Cancer Epidemiol Biomarkers Prev. 2024 Mar 1;33(3):355-364. doi: 10.1158/1055-9965.EPI-23-0782.
We updated algorithms to identify breast cancer recurrences from administrative data, extending previously developed methods.
In this validation study, we evaluated pairs of breast cancer recurrence algorithms (vs. individual algorithms) to identify recurrences. We generated algorithm combinations that categorized discordant algorithm results as no recurrence [High Specificity and PPV (positive predictive value) Combination] or recurrence (High Sensitivity Combination). We compared individual and combined algorithm results to manually abstracted recurrence outcomes from a sample of 600 people with incident stage I-IIIA breast cancer diagnosed between 2004 and 2015. We used Cox regression to evaluate risk factors associated with age- and stage-adjusted recurrence rates using different recurrence definitions, weighted by inverse sampling probabilities.

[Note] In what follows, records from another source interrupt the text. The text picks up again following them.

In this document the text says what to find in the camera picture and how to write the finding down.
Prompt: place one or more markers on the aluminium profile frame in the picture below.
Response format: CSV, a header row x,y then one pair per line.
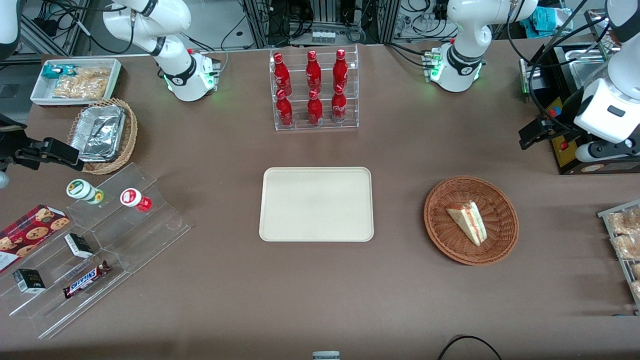
x,y
257,25

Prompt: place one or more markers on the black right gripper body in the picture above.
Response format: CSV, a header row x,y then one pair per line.
x,y
10,146

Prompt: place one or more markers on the brown round wicker basket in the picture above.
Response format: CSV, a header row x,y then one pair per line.
x,y
450,240

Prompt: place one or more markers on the clear acrylic bottle rack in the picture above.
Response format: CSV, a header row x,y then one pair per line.
x,y
301,126

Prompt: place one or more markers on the white rectangular plastic bin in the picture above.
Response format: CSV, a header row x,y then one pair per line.
x,y
42,96

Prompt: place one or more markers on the clear acrylic stepped shelf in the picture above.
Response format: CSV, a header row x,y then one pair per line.
x,y
150,235

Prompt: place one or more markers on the light tan wicker basket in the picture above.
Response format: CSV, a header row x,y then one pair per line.
x,y
128,145

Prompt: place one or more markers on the red lid yogurt cup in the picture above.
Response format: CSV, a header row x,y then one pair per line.
x,y
132,197

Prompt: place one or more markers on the triangle sandwich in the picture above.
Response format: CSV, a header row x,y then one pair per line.
x,y
470,222

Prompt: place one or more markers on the black machine with yellow panel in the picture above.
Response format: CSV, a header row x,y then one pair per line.
x,y
565,157

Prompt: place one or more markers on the red cola bottle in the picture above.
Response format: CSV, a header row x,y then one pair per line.
x,y
340,70
313,70
281,72
339,106
315,109
285,110

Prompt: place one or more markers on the Snickers chocolate bar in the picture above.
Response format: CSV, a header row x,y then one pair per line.
x,y
85,280

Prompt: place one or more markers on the green lid yogurt cup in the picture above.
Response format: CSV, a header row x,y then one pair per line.
x,y
80,189

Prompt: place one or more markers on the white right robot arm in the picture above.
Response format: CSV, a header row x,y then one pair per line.
x,y
187,82

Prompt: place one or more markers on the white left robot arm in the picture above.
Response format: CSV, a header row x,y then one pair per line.
x,y
462,70

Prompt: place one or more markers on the stainless steel pan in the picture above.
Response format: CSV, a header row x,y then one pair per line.
x,y
590,70

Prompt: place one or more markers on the wrapped pastry bag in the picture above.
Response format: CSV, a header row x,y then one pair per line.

Among 600 people, we identified 117 recurrences using the High Specificity and PPV Combination, 505 using the High Sensitivity Combination, and 118 using manual abstraction. The High Specificity and PPV Combination had good specificity [98%, 95% confidence interval (CI): 97-99] and PPV (72%, 95% CI: 63-80) but modest sensitivity (64%, 95% CI: 44-80). The High Sensitivity Combination had good sensitivity (80%, 95% CI: 49-94) and specificity (83%, 95% CI: 80-86) but low PPV (29%, 95% CI: 25-34). Recurrence rates using combined algorithms were similar in magnitude for most risk factors.
By combining algorithms, we identified breast cancer recurrences with greater PPV than individual algorithms, without additional review of discordant records.
Researchers should consider tradeoffs between accuracy and manual chart abstraction resources when using previously developed algorithms. We provided guidance for future studies that use breast cancer recurrence algorithms with or without supplemental manual chart abstraction.
我们更新了从管理数据中识别乳腺癌复发的算法,扩展了以前开发的方法。
在这项验证研究中,我们评估了一对乳腺癌复发算法(与单个算法相比)以识别复发。我们生成了将不一致算法结果分类为无复发[高特异性和阳性预测值(PPV)组合]或复发[高灵敏度组合]的算法组合。我们将单个和组合算法结果与从 2004 年至 2015 年间诊断为 I 期至 IIIA 期乳腺癌的 600 名患者的样本中手动摘录的复发结果进行比较。我们使用 Cox 回归来评估使用不同的复发定义、根据逆抽样概率加权后的与年龄和阶段调整后的复发率相关的风险因素。
在 600 名患者中,我们使用高特异性和 PPV 组合识别了 117 例复发,使用高灵敏度组合识别了 505 例复发,使用手动摘录识别了 118 例复发。高特异性和 PPV 组合具有良好的特异性[98%,95%置信区间(CI):97-99]和 PPV(72%,95%CI:63-80),但敏感性适中(64%,95%CI:44-80)。高灵敏度组合具有良好的敏感性(80%,95%CI:49-94)和特异性(83%,95%CI:80-86),但 PPV 较低(29%,95%CI:25-34)。对于大多数风险因素,使用组合算法的复发率大小相似。
通过组合算法,我们确定了乳腺癌复发的 PPV 高于单个算法,而无需对不一致的记录进行额外审查。
研究人员在使用以前开发的算法时,应权衡准确性和手动图表抽象资源之间的关系。我们为使用具有或不具有补充手动图表抽象的乳腺癌复发算法的未来研究提供了指导。